Le plan de reprise d’activité minimale est un autre élément-clé de la stratégie de gestion des risques cyber dans les établissements de santé. En cas d’attaque informatique majeure, ce plan permet de garantir la continuité des soins en définissant les processus à suivre pour rétablir les systèmes et les services critiques le plus rapidement possible. Ce plan doit identifier les activités et les éléments les plus critiques au bon fonctionnement de l’institution. Il doit également définir les procédures d’urgence concernant l’identification, l’isolement et la résolution des incidents ainsi que la stratégie de sauvegarde et de restauration des données captées. Le plan de reprise d’activité minimale doit être régulièrement testé pour en garantir l’efficacité en cas de crise.

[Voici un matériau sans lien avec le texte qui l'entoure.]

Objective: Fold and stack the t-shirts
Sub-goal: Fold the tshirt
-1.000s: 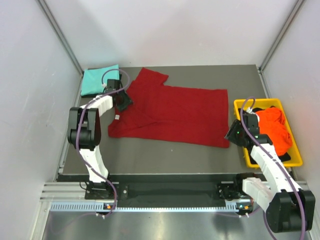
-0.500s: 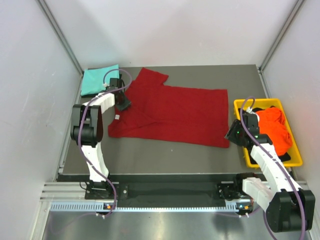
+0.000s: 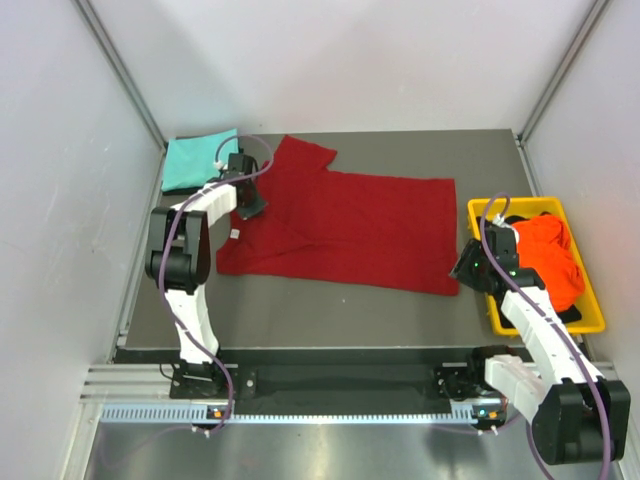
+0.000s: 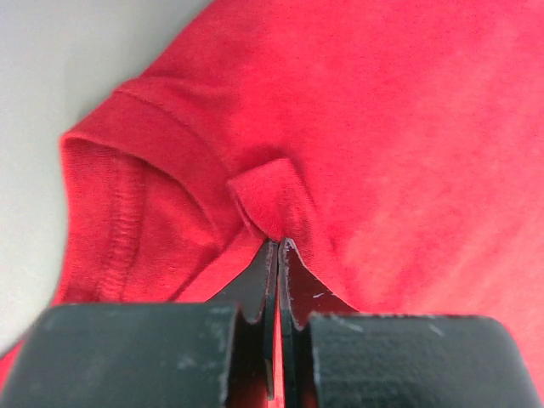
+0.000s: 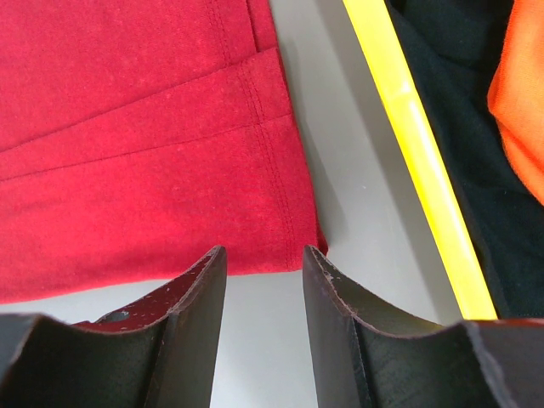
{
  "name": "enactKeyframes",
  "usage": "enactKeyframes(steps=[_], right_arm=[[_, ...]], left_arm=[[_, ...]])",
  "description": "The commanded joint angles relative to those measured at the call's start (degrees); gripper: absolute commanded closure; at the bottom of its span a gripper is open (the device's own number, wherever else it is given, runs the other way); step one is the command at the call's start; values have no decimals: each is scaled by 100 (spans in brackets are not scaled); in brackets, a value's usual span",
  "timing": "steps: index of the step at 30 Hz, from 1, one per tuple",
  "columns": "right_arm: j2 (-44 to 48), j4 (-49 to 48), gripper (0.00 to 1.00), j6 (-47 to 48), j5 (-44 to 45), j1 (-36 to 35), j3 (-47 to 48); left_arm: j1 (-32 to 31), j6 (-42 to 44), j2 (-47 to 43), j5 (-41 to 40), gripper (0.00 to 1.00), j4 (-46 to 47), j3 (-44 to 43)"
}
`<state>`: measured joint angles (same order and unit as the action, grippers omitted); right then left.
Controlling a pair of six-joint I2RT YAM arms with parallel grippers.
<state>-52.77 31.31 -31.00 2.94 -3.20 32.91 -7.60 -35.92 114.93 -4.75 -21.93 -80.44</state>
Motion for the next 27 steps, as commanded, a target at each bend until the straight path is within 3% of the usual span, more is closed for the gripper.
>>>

Il est recommandé de mettre en place une stratégie de backups réguliers et une stratégie de white listing pour identifier les applications, les programmes, les dispositifs autorisés et bloquer tous les autres. Et tâcher de bloquer les mails comportant des pièces jointes potentiellement dangereuses (fichiers .exe, .doc, .zip, .rar notamment).

Toutefois, ces protocoles et ces stratégies de mitigation des risques ne sauraient être efficaces qu’à la condition qu’elles soient comprises et correctement appliquées par les équipes concernées. Une approche préventive, éducative est donc indispensable à la seule vision technique de résolution des attaques.